» **Task**
Working from the entries below, give again each line from the first through the one containing "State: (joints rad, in", exactly and with nothing else.

++++ Data for this exercise ++++

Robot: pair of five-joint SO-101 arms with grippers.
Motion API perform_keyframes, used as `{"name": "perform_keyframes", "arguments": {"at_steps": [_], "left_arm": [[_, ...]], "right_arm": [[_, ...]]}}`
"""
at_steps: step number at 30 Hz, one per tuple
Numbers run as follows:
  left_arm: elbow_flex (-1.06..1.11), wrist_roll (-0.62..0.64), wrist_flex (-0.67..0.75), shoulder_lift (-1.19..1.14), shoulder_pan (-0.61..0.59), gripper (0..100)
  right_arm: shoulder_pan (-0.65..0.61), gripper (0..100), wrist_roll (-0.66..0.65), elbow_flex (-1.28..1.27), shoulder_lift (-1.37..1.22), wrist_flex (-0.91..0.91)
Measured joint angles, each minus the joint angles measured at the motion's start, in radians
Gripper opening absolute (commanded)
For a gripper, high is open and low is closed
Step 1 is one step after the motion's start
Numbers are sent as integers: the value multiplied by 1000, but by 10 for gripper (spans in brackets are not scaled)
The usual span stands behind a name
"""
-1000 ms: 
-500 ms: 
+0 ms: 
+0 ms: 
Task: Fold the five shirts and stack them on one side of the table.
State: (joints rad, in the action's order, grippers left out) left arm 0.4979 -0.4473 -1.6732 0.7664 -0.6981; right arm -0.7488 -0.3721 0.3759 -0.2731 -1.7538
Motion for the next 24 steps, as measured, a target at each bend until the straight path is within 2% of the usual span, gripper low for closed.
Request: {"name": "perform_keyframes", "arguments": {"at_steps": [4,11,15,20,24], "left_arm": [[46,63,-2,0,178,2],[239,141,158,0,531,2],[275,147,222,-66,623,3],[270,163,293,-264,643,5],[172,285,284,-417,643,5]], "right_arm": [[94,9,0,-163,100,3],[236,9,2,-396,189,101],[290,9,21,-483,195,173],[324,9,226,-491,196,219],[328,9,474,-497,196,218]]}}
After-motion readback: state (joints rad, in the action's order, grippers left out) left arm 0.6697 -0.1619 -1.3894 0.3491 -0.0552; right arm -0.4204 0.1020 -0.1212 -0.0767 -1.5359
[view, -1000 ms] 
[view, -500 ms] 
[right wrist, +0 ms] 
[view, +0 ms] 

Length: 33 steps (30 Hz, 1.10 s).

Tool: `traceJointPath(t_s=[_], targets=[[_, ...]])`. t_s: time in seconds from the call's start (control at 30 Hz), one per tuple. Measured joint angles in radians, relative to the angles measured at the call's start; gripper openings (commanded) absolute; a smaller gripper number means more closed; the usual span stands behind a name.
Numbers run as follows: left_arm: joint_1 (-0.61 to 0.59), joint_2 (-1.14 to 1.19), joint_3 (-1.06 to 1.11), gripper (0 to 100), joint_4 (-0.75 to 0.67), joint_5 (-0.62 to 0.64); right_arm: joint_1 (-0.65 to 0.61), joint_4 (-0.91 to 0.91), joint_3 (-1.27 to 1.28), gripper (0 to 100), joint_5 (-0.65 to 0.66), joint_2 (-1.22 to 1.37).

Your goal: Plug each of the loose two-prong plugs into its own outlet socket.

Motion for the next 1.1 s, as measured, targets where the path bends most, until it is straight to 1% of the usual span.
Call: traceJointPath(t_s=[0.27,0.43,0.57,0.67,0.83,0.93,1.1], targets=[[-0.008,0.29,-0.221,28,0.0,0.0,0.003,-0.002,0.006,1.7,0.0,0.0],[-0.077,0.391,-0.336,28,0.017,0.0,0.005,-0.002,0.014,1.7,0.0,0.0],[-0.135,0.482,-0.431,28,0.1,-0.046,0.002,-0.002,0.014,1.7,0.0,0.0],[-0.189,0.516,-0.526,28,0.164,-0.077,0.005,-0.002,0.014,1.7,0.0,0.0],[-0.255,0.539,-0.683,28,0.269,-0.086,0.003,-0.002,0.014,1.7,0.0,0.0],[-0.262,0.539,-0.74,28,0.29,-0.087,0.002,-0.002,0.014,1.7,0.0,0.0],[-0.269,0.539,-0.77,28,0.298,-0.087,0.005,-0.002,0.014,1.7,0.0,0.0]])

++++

» **Exercise result**
Robot: pair of five-joint SO-101 arms with grippers.
Motion API perform_keyframes, used as `{"name": "perform_keyframes", "arguments": {"at_steps": [_], "left_arm": [[_, ...]], "right_arm": [[_, ...]]}}`
"""
at_steps: step number at 30 Hz, one per tuple
Numbers run as follows:
  left_arm: elbow_flex (-1.06..1.11), wrist_roll (-0.62..0.64), wrist_flex (-0.67..0.75), shoulder_lift (-1.19..1.14), shoulder_pan (-0.61..0.59), gripper (0..100)
  right_arm: shoulder_pan (-0.65..0.61), gripper (0..100), wrist_roll (-0.66..0.65), elbow_flex (-1.28..1.27), shoulder_lift (-1.37..1.22), wrist_flex (-0.91..0.91)
Measured joint angles, each minus the joint angles measured at the motion's start, in radians
Gripper opening absolute (commanded)
For a gripper, high is open and low is closed
Step 1 is one step after the motion's start
Numbers are sent as integers: the value multiplied by 1000, but by 10 for gripper (spans in brackets are not scaled)
The usual span stands behind a name
"""
-1000 ms: 
-500 ms: 
+0 ms: 
+0 ms: 
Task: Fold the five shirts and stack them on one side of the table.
State: (joints rad, in the action's order, grippers left out) left arm 0.4979 -0.4473 -1.6732 0.7664 -0.6981; right arm -0.7488 -0.3721 0.3759 -0.2731 -1.7538

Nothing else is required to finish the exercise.